Longfor Group Holdings announced on Friday its plan for a separate listing of its Longfor Intelligent Living unit on the main board in Hong Kong. In November, China Vanke said it would spin off and list its property manager, Onewo Space-tech Service, in the city.
As the property market is entangled in a record slump and liquidity crisis, the acceleration of unit disposals and initial public offerings serve as a vital source of funds both for the seller – usually troubled developers such as China Evergrande Group and R&F Properties – and the buyer.
The once high-flying property management segment, meanwhile, is being closely watched by investors after the valuation of their stocks was halved by the end of 2021.
“This year’s IPOs are derived from the last several years’ boom of the property management industry, supported by favourable government policies,” said Tang Xiaochen, director of the property management department at the China Real Estate Information Corporation (CRIC), a consultancy. “Developers list these units to have another financing channel.”
Mounting pressure to consolidate has also stimulated larger developers to increase their M&A activities to safeguard their positions, he said. Companies with liquidity problems rushed to dispose of their property management units as financing and refinancing channels were restricted amid the slump in sales and strict government policies in China.

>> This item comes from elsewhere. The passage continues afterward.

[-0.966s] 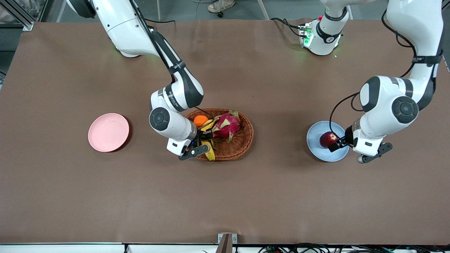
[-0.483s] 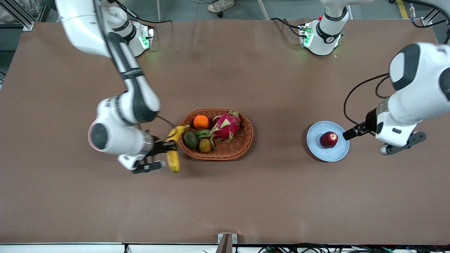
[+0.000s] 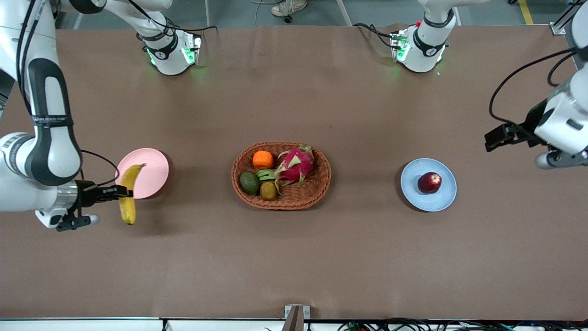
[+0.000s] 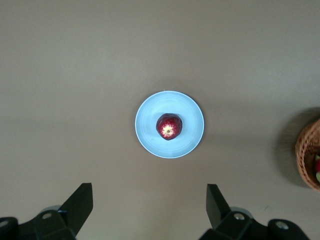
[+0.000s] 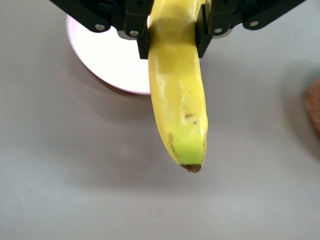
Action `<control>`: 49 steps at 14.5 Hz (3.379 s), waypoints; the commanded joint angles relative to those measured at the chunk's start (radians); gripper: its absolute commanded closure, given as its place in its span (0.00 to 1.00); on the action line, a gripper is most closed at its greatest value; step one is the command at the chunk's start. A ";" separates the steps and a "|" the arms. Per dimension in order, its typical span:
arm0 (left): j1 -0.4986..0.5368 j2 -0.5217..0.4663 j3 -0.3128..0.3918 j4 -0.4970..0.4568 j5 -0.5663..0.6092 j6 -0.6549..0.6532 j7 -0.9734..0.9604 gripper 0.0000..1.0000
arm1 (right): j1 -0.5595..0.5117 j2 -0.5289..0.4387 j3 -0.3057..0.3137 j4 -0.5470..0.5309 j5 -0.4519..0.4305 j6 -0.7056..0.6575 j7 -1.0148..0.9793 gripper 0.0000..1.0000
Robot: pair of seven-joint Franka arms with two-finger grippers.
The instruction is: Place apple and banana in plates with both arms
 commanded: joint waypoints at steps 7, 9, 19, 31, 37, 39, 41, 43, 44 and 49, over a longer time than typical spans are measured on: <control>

At least 150 such M&A deals were struck last year at a total value of 40 billion yuan (US$6.3 billion), with the number of large transactions rising, according to data from CRIC. Country Garden Services’ 10 billion yuan acquisition of R&F Property Services was the largest single deal in the sector’s history.
IPO applications by property managers also surged to a record high of 34 in 2021, compared with 19 in 2020 and nine the year before that.
Their peers’ performance in the stock markets, meanwhile, was disappointing. The Hang Seng Property Services and Management Index, which tracks the 30 largest players in the segment, had plummeted 85 per cent as of Tuesday since it was launched in April last year, according to Bloomberg data.
Although the valuations are not ideal amid low investor confidence, higher-quality property companies such as Vanke and Longfor were aiming to expand their range of financing options and boost growth of their subsidiaries.
“That means they need money to further expand their portfolio and prepare for surging M&A opportunities ahead,” said Cheng.
He expects Longfor Intelligent Living’s market capitalisation to reach US$10 billion, based on 26 times its price-to-earnings level. He forecast earnings per share across the property management segment will be around 20 to 30 times in the next three to five years as the growth of the units is likely to be increasingly decoupled from the developers.
“Developers will be more cautious and their standard for ideal M&A targets will be higher in a tough environment,” Tang said. “The methods of M&A will be more versatile, they may be more likely to keep a certain stake in the property management unit to maintain their position in this segment.”